Eurovision, una grande festa per Israele
Circa 200 milioni di persone in tutto il mondo si sono sintonizzate per guardare l’Eurovision di Tel Aviv. Un’occasione per Israele di raccontarsi a livello internazionale e per vivere una festa che ha portato decine di cantanti sul palco del Tel Aviv’s Expo Center. A vincere la competizione canora, Duncan Laurence dei Paesi Bassi. “Questo vuol dire sognare in grande, questo vuol dire la musica prima di tutto, sempre, grazie!”, le parole di Laurence dopo aver ricevuto il premio dall’israeliana Netta Barzilai, vincitrice della rassegna lo scorso anno con il suo Toy. Secondo classificato l’italiano Mahmood con la sua soldi: “Non mi sarei mai aspettato di raggiungere il secondo posto, ringrazio tutta l’Italia, tutta l’Europa per avermi sostenuto”, le sue parole su Instagram.
“Benvenuti al gran finale dell’Eurovision Song Contest 2019”, ha proclamato Barzilai in apertura di serata. Uno spettacolo che ha riunito un variopinto mix di artisti israeliani; dalla vincitrice dell’Eurovision del 1998, Dana International, tornata con un mashup musicale che includeva sia “Tel Aviv” di Omer Adam che la sua canzone Diva, alla cantante Ilanit che ha eseguito “Ey Sham”, la canzone che ha cantato la prima volta che Israele ha partecipato all’Eurovision nel 1973.

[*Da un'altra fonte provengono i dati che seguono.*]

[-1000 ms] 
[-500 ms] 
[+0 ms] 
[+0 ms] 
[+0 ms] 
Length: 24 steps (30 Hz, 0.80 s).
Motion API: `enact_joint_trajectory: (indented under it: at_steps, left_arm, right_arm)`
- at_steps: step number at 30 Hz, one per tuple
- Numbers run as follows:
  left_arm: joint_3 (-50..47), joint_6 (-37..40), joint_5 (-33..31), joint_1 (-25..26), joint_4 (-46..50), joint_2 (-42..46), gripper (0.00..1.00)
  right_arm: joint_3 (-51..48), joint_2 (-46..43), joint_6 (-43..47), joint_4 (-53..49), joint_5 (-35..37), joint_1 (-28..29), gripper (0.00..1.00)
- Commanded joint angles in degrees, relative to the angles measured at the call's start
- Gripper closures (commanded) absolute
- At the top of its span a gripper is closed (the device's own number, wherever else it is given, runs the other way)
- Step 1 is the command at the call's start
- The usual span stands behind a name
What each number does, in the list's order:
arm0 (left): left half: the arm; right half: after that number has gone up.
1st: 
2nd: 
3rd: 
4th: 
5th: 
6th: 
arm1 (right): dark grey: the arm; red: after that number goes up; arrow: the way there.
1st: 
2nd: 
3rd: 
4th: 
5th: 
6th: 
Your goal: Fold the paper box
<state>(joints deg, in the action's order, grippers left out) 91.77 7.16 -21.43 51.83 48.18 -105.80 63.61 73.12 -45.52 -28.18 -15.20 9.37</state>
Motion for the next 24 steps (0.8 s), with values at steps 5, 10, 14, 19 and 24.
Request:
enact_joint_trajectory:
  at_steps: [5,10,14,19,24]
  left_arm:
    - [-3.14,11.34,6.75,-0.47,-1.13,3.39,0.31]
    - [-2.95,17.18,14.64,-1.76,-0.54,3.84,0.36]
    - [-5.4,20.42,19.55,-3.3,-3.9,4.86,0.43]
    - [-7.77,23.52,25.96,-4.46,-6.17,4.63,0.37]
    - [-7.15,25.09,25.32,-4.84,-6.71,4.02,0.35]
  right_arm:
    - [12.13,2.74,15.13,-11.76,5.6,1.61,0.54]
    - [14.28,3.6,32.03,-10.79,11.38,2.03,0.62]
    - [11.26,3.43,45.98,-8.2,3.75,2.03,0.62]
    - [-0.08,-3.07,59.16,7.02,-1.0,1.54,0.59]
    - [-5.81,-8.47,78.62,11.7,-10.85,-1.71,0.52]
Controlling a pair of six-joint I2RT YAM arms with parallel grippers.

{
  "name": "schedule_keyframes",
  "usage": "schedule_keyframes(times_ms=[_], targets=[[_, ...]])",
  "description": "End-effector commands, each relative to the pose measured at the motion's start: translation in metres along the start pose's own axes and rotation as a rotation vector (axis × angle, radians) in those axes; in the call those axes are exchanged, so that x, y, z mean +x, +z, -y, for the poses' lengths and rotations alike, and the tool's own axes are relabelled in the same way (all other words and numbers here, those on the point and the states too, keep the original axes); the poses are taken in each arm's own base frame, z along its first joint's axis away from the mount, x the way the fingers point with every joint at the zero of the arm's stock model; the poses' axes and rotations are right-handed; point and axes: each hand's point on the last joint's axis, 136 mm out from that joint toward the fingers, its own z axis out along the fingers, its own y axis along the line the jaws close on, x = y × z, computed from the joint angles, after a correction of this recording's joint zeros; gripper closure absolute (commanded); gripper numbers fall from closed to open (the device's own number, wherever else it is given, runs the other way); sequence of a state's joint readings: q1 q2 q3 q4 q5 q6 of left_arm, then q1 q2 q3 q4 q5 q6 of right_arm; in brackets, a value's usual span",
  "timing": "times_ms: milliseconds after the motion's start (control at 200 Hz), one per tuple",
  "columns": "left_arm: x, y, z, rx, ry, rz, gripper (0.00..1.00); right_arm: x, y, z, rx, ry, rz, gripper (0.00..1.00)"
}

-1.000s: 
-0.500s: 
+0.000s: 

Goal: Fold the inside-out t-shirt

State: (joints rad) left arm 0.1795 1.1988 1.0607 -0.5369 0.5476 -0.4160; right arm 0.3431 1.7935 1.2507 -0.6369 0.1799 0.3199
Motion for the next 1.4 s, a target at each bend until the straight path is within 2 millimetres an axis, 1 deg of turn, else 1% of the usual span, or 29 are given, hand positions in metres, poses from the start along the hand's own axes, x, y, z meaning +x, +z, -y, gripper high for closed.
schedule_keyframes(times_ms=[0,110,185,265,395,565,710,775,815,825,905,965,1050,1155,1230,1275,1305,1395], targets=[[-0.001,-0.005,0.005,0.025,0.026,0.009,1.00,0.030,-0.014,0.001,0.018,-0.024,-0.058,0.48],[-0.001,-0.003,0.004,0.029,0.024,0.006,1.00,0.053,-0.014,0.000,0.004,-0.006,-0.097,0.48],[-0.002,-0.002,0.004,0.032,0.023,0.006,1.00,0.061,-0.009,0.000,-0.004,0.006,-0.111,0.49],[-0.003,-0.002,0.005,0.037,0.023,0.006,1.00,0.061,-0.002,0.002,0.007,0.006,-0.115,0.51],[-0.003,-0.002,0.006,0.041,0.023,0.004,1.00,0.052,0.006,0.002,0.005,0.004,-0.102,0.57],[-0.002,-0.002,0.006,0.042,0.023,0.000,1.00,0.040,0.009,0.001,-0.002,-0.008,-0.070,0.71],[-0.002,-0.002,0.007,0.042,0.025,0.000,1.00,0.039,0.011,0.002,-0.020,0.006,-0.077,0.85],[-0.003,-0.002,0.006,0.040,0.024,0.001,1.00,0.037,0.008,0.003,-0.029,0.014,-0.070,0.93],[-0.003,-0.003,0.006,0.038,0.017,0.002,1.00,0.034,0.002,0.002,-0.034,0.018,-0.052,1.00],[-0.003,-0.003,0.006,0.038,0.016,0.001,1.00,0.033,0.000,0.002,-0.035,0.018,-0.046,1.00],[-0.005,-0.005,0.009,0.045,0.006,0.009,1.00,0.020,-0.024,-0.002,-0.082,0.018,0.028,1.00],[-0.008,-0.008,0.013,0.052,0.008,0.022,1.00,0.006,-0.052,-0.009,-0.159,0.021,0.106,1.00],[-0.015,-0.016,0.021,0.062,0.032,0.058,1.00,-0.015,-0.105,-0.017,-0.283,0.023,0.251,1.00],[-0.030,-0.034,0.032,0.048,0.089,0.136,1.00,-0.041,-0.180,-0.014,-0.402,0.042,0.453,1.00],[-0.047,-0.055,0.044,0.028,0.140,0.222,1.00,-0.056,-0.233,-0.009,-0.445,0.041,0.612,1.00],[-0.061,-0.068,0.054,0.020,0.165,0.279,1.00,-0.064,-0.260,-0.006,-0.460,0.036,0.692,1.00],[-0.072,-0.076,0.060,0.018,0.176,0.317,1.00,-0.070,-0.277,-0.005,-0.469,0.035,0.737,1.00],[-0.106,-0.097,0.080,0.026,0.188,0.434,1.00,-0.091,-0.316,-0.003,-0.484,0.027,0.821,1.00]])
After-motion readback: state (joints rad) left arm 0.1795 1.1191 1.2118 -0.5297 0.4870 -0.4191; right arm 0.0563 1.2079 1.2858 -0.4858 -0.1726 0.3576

Nel 1978 a vincere a Parigi era stato Izhar Cohen, israeliano di origini yemenite, che in Francia. Cohen si presentò con una canzone un po’ alternativa: A-Ba-Ni-Bi. Il brano utilizzava il “linguaggio Bet”, un gioco linguistico per bambini dove ogni sillaba di una parola è ripetuta con l’aggiunta delle sillabe “ba”, “be”, “bi”, “bo” e “bu”. La versione in ebraico dell’alfabeto farfallino. “Eravamo un paese molto piccolo, che voleva mostrare al mondo intero qualcosa oltre alle guerre e all’essere i migliori combattenti e soldati. Volevamo mostrare la nostra cultura”, ha dichiarato in una recente intervista Cohen, che allora divenne una vera e propria popstar. “Tutti sapevano che Israele è hava nagila hava. Io ho portato un cambiamento nel modo in cui ci guardavano, perché improvvisamente Israele era a-ba-ni-bi-o-bo-he-be-v, erano giovani, belli, attivi, che portavano cose nuove al mondo, ed è stato come un punto di svolta”. E un altro punto di svolta per Israele arrivò 20 anni dopo quando a salire sul palco fu la citat Dana International, anche lei di origine yemenita. La sua canzone, Diva, conquistò la giuria e Dana diventò la prima transgender a vincere l’Eurovision, diventando un’icona del movimento LGBT israeliano e internazionale. E a raccoglierne l’eredità – avendo cantato al Pride subito dopo la vittoria all’Eurovision – dopo altri 20 anni, Netta Barzilai. Il suo successo è stato celebrato da migliaia di israeliani in festa e la sua canzone – Toy – ha continuato a dominare a lungo le radio del paese. E il suo successo ha permesso a Israele di mettersi nuovamente in vetrina, con una rassegna di successo.